ICR: "Failure to apply international agreements provides support to this animal rights group's use of violence and undermines the rule of law. By allowing this Dutch vessel safe haven in port, the Australian Government is complicit in sanctioning criminal acts on the high seas. These maritime laws are not options. If they are not applied, they are of little value."
"The escalating terror attacks will necessitate consideration of new security strategies to protect our ships and crews," Mr Yamamura said.
Captain Paul Watson: The Sea Shepherd Conservation Society is not an animal rights group; we are a marine conservation organization. Japanese activities undermine the rule of law and pose serious concerns for the health of oceanic eco-systems and the conservation of endangered species. If international conservation laws are not applied, they are of little value. The escalation of violence by Japanese whalers will necessitate consideration of new tactics to protect our ships and crews from the criminals involved with poaching whales in the Southern Ocean Whale Sanctuary.
ICR: "This is no longer an issue of whaling, but has become more about the international community permitting this Dutch ship to commit criminal acts at sea and thereby putting our crews' lives at risk." Mr Yamamura urged the governments of both Australia and New Zealand to no longer allow the Sea Shepherd Conservation Society safe haven in either country.

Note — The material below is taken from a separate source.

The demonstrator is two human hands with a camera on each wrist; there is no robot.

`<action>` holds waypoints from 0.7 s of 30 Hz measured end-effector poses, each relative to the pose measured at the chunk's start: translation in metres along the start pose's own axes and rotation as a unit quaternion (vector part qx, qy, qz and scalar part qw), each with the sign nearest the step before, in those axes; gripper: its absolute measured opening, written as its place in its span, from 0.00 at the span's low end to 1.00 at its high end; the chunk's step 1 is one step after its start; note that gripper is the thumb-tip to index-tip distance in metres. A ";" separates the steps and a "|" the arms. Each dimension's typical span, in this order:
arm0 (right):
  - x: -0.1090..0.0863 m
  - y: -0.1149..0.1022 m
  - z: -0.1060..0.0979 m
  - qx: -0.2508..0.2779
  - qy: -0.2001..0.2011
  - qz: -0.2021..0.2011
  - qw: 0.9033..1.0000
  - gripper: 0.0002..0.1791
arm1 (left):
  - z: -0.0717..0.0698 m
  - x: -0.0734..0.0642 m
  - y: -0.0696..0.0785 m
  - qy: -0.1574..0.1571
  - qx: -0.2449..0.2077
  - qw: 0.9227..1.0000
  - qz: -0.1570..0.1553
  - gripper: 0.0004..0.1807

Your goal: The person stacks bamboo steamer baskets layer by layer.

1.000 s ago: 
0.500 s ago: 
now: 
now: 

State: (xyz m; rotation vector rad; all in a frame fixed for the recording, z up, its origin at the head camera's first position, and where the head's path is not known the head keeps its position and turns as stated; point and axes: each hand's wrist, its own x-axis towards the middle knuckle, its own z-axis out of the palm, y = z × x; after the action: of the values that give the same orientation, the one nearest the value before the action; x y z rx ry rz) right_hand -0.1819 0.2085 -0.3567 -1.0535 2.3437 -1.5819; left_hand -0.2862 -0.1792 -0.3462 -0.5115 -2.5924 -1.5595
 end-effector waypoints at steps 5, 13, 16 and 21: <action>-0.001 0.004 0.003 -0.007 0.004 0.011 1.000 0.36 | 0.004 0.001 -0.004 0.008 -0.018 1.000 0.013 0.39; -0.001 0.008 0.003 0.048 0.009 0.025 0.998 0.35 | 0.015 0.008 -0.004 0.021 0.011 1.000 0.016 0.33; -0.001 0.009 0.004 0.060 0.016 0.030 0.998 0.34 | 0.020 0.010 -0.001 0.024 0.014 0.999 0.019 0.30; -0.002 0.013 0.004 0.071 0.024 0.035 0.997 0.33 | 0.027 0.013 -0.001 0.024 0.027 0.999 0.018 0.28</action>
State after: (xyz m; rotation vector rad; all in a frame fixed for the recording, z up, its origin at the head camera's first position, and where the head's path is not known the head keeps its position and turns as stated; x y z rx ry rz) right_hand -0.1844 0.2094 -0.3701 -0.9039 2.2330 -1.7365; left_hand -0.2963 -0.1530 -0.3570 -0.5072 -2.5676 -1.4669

Captain Paul Watson: The Japanese may not want it to be an issue of whaling but illegal whaling is the issue. We would not be interfering against their activities if not for the fact that Japanese whaling activities are illegal under IWC regulations and the provisions of the Convention on International Trade in Endangered Species, the Antarctic Treaty and a Federal Australian Court Order prohibiting whaling by Japan in the Australian Antarctic Territory. Sea Shepherd is pleased that the Japanese whaling ships are not allowed to utilize Australian and New Zealand ports because of the recognition and condemnation by these two nations of Japan's unlawful whaling operations.